• Work instructions:
Reproduce, exactly, the lines of the material below from the line containing "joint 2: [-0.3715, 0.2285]" through the line containing "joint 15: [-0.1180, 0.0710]", with both end lines included and nothing else.

• Records:
#####

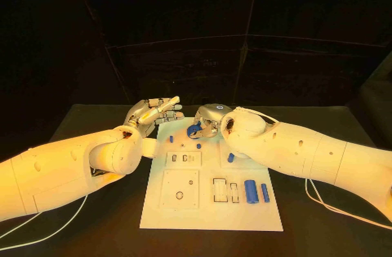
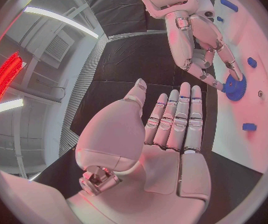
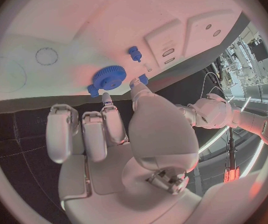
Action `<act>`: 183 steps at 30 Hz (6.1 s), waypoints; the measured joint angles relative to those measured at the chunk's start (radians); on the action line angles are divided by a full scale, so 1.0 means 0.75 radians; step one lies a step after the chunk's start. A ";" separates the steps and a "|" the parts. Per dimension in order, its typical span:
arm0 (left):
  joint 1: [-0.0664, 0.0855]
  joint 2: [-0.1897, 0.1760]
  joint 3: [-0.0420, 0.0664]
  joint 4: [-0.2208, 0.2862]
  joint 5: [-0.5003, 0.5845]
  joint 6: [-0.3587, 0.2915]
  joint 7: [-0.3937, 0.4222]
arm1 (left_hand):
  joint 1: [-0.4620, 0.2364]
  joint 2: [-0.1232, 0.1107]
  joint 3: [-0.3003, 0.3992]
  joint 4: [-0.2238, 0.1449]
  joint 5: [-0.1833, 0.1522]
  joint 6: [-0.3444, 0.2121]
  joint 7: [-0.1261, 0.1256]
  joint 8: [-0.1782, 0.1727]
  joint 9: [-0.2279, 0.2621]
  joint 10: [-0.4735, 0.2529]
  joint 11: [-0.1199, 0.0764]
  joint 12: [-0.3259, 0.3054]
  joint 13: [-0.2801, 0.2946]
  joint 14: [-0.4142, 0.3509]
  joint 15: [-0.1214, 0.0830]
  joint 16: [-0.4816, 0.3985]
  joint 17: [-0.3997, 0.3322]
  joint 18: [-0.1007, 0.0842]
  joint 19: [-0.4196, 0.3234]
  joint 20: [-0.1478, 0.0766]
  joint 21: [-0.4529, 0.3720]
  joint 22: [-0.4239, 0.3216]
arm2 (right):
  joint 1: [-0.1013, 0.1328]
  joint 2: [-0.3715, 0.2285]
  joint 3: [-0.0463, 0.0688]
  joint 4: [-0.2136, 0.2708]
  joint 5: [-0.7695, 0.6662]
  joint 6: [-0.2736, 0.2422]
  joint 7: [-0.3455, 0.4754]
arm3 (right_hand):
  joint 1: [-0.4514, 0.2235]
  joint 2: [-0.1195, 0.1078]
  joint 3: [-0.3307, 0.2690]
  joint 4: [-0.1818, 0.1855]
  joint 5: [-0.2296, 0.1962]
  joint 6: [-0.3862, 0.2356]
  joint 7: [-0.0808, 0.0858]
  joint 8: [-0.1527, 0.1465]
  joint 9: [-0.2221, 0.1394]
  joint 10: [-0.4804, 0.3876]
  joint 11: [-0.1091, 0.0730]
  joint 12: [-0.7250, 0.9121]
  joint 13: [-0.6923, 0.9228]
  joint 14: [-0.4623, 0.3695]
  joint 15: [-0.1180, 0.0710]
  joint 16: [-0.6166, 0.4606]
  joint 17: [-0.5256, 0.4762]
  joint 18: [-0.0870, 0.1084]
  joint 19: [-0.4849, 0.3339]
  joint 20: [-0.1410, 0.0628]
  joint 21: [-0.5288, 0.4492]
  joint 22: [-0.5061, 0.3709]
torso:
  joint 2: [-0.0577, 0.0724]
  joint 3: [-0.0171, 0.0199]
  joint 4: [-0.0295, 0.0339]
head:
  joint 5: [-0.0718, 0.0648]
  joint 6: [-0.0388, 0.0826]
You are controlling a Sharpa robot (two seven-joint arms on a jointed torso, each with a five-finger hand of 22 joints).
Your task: Assemble the parts on the task board
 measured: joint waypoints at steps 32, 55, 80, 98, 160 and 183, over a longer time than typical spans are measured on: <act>0.000 -0.025 0.000 -0.003 0.000 -0.001 0.000 | 0.000 0.000 -0.004 -0.004 0.000 0.000 0.000 0.000 0.000 0.000 0.000 0.000 0.000 0.000 0.000 0.000 0.001 0.000 0.000 0.000 0.000 -0.001 | 0.005 -0.533 0.000 0.306 0.322 -0.244 0.236 | 0.196 0.043 -0.007 -0.120 0.053 0.040 -0.008 -0.009 0.001 0.024 0.000 0.027 0.000 0.000 0.000 0.015 0.000 0.000 0.012 0.002 0.021 0.000 | -0.005 0.0037 -0.0251 | -0.025 0.037; 0.000 -0.008 0.000 -0.017 0.000 0.000 0.000 | 0.000 0.000 -0.004 -0.004 0.000 0.000 0.000 0.000 0.000 0.000 0.000 0.000 0.000 0.000 0.000 0.000 0.001 0.000 0.000 0.000 0.000 -0.001 | -0.055 -0.617 -0.002 0.115 0.617 -0.221 0.491 | 0.234 0.015 -0.017 -0.154 0.094 0.018 -0.020 -0.016 -0.003 -0.003 -0.012 -0.022 0.000 0.000 0.000 0.015 0.000 0.000 0.012 0.002 0.021 0.000 | -0.005 0.0138 -0.0435 | -0.057 0.029; 0.000 0.002 0.000 -0.028 0.000 0.001 0.000 | 0.000 0.000 -0.004 -0.004 0.000 0.000 0.000 0.000 0.000 0.000 0.000 0.000 0.000 0.000 0.000 0.000 0.001 0.000 0.000 0.000 0.000 0.000 | -0.085 -0.541 -0.002 0.038 0.606 -0.153 0.507 | 0.268 0.035 -0.001 -0.176 0.100 0.034 -0.021 -0.008 0.004 -0.003 -0.012 -0.022 0.000 0.000 0.000 0.015 0.000 0.000 0.012 0.002 0.021 0.001 | -0.006 0.0100 -0.0408 | -0.053 0.017; 0.000 0.004 0.000 -0.033 0.000 0.001 -0.001 | 0.000 0.000 -0.004 -0.004 0.000 0.000 0.000 0.000 0.000 0.000 0.000 0.000 0.000 0.000 0.000 0.000 0.001 0.000 0.000 0.000 0.000 0.000 | -0.086 -0.523 -0.002 0.023 0.593 -0.128 0.509 | 0.284 0.057 0.018 -0.196 0.100 0.124 -0.024 0.027 0.010 0.007 -0.022 -0.005 0.002 0.005 -0.005 0.015 0.000 0.000 0.012 0.002 0.021 0.000 | -0.006 0.0106 -0.0430 | -0.055 0.012; 0.000 -0.013 0.000 -0.041 0.000 0.005 -0.006 | 0.005 0.005 -0.007 -0.007 0.000 0.000 0.000 0.000 0.000 0.000 0.000 0.000 0.000 0.000 0.000 -0.005 0.004 0.000 0.000 0.000 0.000 -0.002 | -0.064 -0.495 0.000 0.487 0.478 -0.317 0.197 | 0.261 0.147 0.168 -0.224 0.069 0.215 -0.056 0.050 0.002 0.026 -0.050 0.004 0.002 0.002 -0.041 0.015 0.000 0.000 0.021 -0.027 0.021 0.000 | -0.021 -0.0020 -0.0391 | -0.019 -0.015; 0.001 0.008 0.000 -0.075 0.000 0.005 -0.007 | 0.005 0.005 -0.007 -0.007 0.000 0.000 0.000 0.000 0.000 0.000 0.000 0.000 0.000 0.000 0.000 -0.005 0.004 0.000 0.000 0.000 0.000 -0.002 | -0.101 -0.168 -0.049 0.412 0.289 -0.299 -0.052 | 0.261 0.147 0.181 -0.229 0.075 0.202 -0.053 0.042 0.003 0.026 -0.050 0.000 0.003 0.002 -0.041 0.015 0.000 0.000 0.021 -0.027 0.021 0.000 | -0.034 -0.0156 -0.0298 | 0.052 -0.057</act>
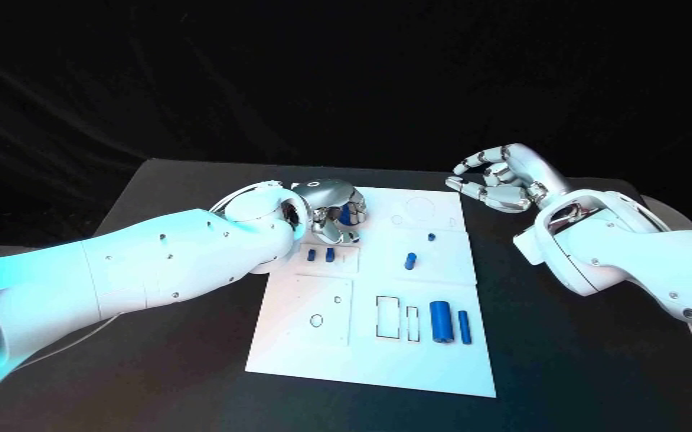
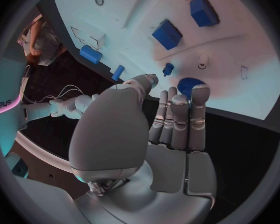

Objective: Assemble the parts on the task board

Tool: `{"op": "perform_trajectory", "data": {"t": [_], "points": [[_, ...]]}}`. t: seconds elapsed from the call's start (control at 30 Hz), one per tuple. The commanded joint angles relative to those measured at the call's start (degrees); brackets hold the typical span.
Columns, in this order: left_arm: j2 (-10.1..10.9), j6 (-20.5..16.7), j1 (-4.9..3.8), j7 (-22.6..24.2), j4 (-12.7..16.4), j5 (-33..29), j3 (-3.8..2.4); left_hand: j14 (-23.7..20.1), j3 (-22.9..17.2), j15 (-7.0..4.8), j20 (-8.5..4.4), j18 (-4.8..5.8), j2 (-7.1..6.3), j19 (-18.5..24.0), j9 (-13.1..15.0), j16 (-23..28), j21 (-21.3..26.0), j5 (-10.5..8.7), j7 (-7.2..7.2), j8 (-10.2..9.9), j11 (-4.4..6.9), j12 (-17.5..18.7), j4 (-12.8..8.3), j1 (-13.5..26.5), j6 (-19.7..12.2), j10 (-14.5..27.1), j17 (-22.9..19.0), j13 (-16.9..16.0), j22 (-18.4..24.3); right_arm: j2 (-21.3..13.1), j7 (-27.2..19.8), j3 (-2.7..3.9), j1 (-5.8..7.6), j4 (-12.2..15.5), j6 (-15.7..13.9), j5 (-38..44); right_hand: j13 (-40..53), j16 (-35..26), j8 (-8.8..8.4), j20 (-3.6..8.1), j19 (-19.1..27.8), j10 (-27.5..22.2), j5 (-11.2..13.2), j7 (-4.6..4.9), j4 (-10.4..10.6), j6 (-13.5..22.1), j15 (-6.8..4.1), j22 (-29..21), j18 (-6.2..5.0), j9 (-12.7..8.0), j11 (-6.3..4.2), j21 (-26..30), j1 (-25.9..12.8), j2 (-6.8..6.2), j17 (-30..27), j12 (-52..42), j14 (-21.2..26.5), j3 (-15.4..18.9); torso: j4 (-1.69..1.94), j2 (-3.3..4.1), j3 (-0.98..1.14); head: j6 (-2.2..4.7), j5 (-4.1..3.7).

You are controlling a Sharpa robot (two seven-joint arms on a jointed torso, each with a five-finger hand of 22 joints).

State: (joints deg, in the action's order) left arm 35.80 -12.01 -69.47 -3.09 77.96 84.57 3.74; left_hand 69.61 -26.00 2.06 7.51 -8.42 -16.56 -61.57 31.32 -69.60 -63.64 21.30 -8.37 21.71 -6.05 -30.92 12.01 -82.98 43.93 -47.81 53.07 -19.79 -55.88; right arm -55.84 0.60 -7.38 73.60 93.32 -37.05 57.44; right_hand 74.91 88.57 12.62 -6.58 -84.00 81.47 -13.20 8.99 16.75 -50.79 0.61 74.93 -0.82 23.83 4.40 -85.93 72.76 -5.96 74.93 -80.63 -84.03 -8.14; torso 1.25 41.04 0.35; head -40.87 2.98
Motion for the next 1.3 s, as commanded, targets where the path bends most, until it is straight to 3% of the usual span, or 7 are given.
{"op": "perform_trajectory", "data": {"t": [0.03,0.63,1.3], "points": [[-0.53,1.64,0.08,0.04,-0.41,3.69,-0.01,0.64,0.36,0.01,0.02,0.16,0.13,-0.73,-0.28,-0.71,-0.72,-0.23,0.19,-0.26,0.01,0.41,0.03,-0.54,0.49,0.37,0.08,0.42,-0.85,0.02,-0.54,0.00,-0.04,0.11,0.01,0.24,5.47,-0.20,0.13,0.29,-3.28,-0.29,-0.31,-0.04,-0.01,-0.08,-0.43,12.27,-0.37,0.07,-0.13,0.24,-0.56,0.20,10.63,0.20,-4.89,0.39,0.00,0.08,0.01,-0.12,-0.07],[-2.61,6.31,0.45,-2.09,-2.23,4.40,0.06,3.67,-1.53,-0.68,-0.54,1.23,1.12,-4.69,-2.68,-4.63,-5.68,-0.68,0.66,-0.80,0.77,1.10,-0.15,-2.17,4.69,-3.56,1.71,3.44,-6.57,0.15,-0.58,0.01,-0.04,0.13,0.02,0.24,5.47,-0.20,0.13,0.29,-3.28,-0.29,-0.31,-0.04,-0.01,-0.08,-0.43,12.27,-0.37,0.07,-0.13,0.24,-0.56,0.20,10.63,0.20,-4.89,0.39,0.08,-0.13,0.05,-0.41,-0.20],[-3.16,8.56,0.55,-3.47,-2.77,4.55,0.07,4.50,-3.15,-0.69,-0.59,1.60,1.78,-5.82,-3.84,-5.89,-7.38,-0.97,0.45,-1.34,0.79,1.90,-0.95,-2.91,6.01,-4.88,1.96,4.92,-8.56,0.21,-0.59,0.01,-0.05,0.09,0.04,0.24,5.49,-0.21,0.13,0.30,-3.23,-0.27,-0.40,-0.04,-0.03,-0.07,-0.43,12.22,-0.39,0.07,-0.13,0.32,-0.53,0.29,10.60,0.19,-4.88,0.36,0.15,-0.11,0.05,-0.50,-0.24]]}}
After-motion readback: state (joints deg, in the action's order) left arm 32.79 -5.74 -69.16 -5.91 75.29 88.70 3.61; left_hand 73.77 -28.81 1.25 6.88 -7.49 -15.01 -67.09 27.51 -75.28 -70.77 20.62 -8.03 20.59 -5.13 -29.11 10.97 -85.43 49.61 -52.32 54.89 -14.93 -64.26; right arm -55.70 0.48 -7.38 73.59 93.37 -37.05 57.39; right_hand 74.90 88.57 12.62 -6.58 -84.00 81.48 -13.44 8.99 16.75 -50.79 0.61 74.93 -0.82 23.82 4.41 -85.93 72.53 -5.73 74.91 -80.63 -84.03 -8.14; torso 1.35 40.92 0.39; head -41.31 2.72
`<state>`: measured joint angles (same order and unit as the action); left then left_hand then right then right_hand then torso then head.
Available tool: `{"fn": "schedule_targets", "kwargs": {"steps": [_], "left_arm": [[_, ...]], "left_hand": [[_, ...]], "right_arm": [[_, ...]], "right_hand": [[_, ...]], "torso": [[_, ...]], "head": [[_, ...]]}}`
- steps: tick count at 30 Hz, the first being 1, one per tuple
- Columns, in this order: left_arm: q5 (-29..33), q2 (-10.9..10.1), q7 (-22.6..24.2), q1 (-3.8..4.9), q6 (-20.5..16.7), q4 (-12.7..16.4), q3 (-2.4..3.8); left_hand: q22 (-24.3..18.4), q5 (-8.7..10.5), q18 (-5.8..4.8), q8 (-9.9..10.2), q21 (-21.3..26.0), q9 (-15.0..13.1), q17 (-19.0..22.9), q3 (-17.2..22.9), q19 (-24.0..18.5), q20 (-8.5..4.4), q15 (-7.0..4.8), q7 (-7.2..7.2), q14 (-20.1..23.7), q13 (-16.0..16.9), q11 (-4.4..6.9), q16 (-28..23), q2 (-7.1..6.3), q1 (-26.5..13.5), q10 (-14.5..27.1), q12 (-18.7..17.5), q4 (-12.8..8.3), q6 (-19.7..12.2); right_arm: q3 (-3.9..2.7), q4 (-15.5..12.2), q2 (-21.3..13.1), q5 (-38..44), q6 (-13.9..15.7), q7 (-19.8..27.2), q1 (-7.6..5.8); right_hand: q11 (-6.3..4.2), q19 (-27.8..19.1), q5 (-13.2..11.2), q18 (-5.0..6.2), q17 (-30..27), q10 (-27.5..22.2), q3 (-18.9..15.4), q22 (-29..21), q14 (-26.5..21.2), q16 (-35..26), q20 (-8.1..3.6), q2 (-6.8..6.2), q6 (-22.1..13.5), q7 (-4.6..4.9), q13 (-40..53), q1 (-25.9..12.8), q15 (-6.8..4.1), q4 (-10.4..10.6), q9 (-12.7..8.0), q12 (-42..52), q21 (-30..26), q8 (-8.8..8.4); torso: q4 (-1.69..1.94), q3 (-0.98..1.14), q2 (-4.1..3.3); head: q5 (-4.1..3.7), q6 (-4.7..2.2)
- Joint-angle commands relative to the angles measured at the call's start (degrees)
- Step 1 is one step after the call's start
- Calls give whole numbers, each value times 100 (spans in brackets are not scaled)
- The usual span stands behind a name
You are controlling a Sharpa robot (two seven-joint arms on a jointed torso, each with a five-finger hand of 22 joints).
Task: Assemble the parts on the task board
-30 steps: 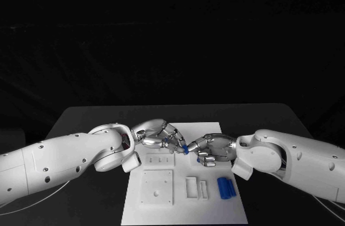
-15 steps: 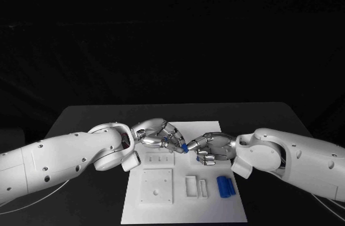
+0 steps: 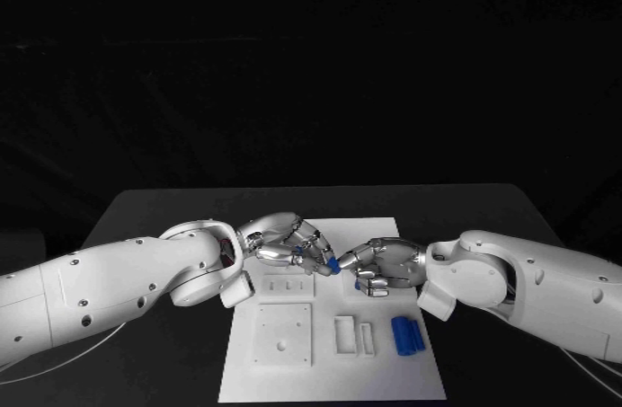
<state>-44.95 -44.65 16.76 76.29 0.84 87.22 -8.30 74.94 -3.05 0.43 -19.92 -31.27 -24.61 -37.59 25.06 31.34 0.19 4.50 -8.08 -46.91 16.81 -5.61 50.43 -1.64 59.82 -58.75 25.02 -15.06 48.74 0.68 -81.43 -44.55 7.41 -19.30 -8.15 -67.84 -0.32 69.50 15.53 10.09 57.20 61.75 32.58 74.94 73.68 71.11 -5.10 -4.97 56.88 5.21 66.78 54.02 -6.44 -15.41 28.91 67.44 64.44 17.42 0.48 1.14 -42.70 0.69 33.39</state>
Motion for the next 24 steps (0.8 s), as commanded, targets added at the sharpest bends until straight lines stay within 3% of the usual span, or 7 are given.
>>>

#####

• Solution to this task:
  joint 2: [-0.3715, 0.2285]
  joint 3: [-0.0463, 0.0688]
  joint 4: [-0.2136, 0.2708]
  joint 5: [-0.7695, 0.6662]
  joint 6: [-0.2736, 0.2422]
  joint 7: [-0.3455, 0.4754]
arm3 (right_hand):
  joint 1: [-0.4514, 0.2235]
  joint 2: [-0.1195, 0.1078]
  joint 3: [-0.3307, 0.2690]
  joint 4: [-0.1818, 0.1855]
  joint 5: [-0.2296, 0.1962]
  joint 6: [-0.3862, 0.2356]
  joint 7: [-0.0808, 0.0858]
  joint 8: [-0.1527, 0.1465]
  joint 9: [-0.2221, 0.1394]
  joint 10: [-0.4804, 0.3876]
  joint 11: [-0.1091, 0.0730]
  joint 12: [-0.7250, 0.9121]
  joint 13: [-0.6923, 0.9228]
  joint 14: [-0.4623, 0.3695]
  joint 15: [-0.1180, 0.0710]

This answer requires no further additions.